Here are my book notes from Lean UX: Applying Lean Principles to Improve User Experience by Jeff Gothelf and Josh Seined
"… Lean UX, which can literally transform the way you bring experiences to life."
"… a new way of working…"
"How is it that our departmental silos are operating with agility, but our companies are hopelessly and rigid and slow? . . . Although our departments may value agility, the interconnections between them are still mired in an antiquated industrial past."
"The problem is the systems we use to build companies. We are still building linear organizations in a world that demands constant change."
"… return the focus to where it belongs . . . delighting customers."
"… remove waste from our UX design process. We move away from heavily documented handoffs to a process that creates only the design artifacts we need to move the team's learning forward. Second, they drive us to harmonize our "system" of designers, developers, product managers, quality assurance engineers, marketers, and others . . . Instead of relying on a hero designer to divine the best solution from a single point of view, we use rapid experimentation and measurement to learn quickly how well (or not) our ideas meet our goals."
"Lean UX breaks down the barriers that have kept software designers isolated from real business needs on the one hand and actual implementation on the other."
"simultaneously trying to discover how this new product or service will be used, how it will behave, and how we are going to build it."
"This book is for interaction designers who know they can contribute more and be more effectives with their teams."
"innovation powered by … direct observation of what people want and need in their lives . . . "
"Individuals and interactions over processes and tools . . . conversations with colleagues."
"Responding to change over following a plan. The assumption in Lean UX is that the initial product designs will be wrong, so the goal should be to find out what's wrong with them as soon as possible."
"Lean Startup uses a feedback loop called "build-measure-learn" to minimize project risk and gets team building quickly and learning quickly.
"Each design is a proposed business solution - a hypothesis."
"Principle: Progress=Outcomes, Not Output"

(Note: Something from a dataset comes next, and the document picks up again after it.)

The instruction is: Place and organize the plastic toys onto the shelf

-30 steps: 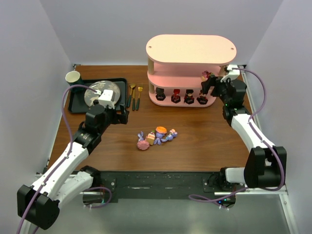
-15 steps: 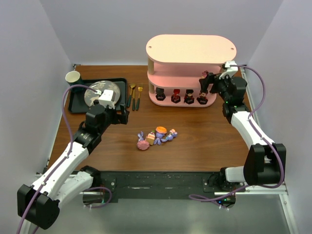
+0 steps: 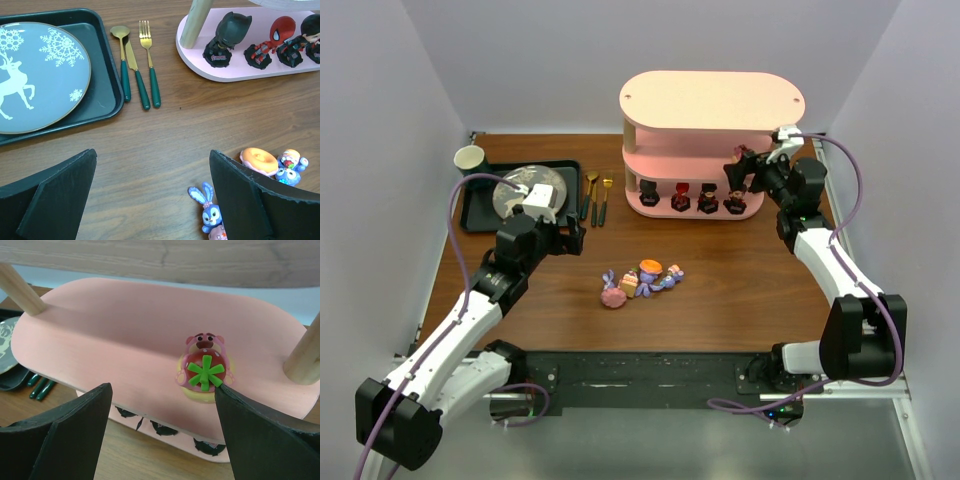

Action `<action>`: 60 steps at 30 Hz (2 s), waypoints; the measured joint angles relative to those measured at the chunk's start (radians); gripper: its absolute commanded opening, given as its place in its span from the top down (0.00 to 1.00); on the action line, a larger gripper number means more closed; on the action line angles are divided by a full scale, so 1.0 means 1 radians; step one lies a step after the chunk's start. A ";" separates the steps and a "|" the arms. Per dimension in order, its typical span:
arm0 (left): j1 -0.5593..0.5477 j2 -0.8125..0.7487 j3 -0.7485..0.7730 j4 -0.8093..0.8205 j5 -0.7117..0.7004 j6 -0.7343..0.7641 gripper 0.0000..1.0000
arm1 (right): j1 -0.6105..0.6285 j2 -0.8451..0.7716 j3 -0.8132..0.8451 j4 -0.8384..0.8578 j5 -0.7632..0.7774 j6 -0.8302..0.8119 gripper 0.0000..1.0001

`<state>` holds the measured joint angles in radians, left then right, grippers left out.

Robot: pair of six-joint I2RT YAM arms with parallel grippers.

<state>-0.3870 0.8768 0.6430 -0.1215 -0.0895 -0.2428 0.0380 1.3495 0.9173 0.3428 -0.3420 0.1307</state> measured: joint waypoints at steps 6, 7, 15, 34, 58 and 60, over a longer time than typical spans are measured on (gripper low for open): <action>0.000 0.000 0.000 0.000 0.002 0.000 0.00 | 0.000 0.000 0.000 0.002 -0.016 0.000 0.14; 0.000 0.000 0.000 0.000 0.002 0.000 0.00 | 0.000 0.000 0.000 0.003 -0.016 0.000 0.14; 0.000 0.005 0.000 0.000 0.009 0.000 0.00 | 0.000 -0.045 -0.005 -0.027 0.023 0.008 0.13; -0.038 0.037 -0.129 -0.085 0.259 -0.295 0.00 | 0.164 -0.426 -0.304 -0.364 0.092 0.238 0.11; -0.556 0.587 0.322 -0.312 -0.211 -0.366 0.28 | 0.243 -0.624 -0.518 -0.464 0.061 0.348 0.11; -0.573 0.632 0.344 -0.339 -0.249 -0.362 0.32 | 0.243 -0.631 -0.519 -0.470 0.061 0.348 0.11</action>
<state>-0.9596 1.5089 0.9867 -0.4606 -0.3382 -0.6052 0.2813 0.7185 0.3985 -0.1276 -0.2813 0.4786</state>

GOOB = "getting out of the building"
Principle: Externalizing Your Work
Principle: Making over Analysis
Principle: Learning over Growth
Lean UX favors a focus on learning first and scaling second . . . scaling an idea that is unproven is risky. It might work. And it might not. If it doesn't work and you've scaled it out to your entire user base, your team has wasted valuable time and resources. Ensuring that an idea is right before scaling it out mitigates the risk inherent in broad feature deployment."
"stakeholder conversation becomes less about what artifact is being created and more about which outcome is being achieved."

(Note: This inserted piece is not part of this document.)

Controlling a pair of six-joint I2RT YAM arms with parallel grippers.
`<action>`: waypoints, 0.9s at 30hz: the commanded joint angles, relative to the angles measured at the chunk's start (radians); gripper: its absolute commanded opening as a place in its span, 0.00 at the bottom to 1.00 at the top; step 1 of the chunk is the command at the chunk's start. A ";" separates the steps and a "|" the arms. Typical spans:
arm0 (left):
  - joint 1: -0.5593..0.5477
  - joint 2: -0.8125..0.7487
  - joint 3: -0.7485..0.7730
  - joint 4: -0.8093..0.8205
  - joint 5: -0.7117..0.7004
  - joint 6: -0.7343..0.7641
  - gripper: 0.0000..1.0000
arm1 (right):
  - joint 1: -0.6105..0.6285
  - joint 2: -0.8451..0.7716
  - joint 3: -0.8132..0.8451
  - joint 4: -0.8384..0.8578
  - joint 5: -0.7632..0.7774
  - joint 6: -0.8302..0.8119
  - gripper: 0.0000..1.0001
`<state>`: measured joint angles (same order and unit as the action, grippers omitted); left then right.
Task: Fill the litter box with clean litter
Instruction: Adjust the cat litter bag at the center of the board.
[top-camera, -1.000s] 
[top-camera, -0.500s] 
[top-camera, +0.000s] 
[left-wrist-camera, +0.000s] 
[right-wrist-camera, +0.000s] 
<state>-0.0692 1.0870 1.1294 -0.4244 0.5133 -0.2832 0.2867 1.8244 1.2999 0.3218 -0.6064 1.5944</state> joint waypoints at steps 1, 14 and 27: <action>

"Outcomes: The signal we seek from the market to help us validate or invalidate our hypothesis. These are often quantitative but can also be qualitative."
"DECLARE ASSUMPTIONS >> CREATE AN MVP >> RUN AN EXPERIMENT >> FEEDBACK & RESEARCH"
Problem Statement Template
1. The current goals of the product or system
2. The problem the business stakeholder wants addressed (i.e., where the goals aren't being met)
3. An explicit request for improvement that doesn't dictate a specific solution.
4. The #1 Value a customer wants to get out of my service is . . .
6. I will acquire the majority of my customers through ….
7. I will make money by …
8. My primary competition in the market will be …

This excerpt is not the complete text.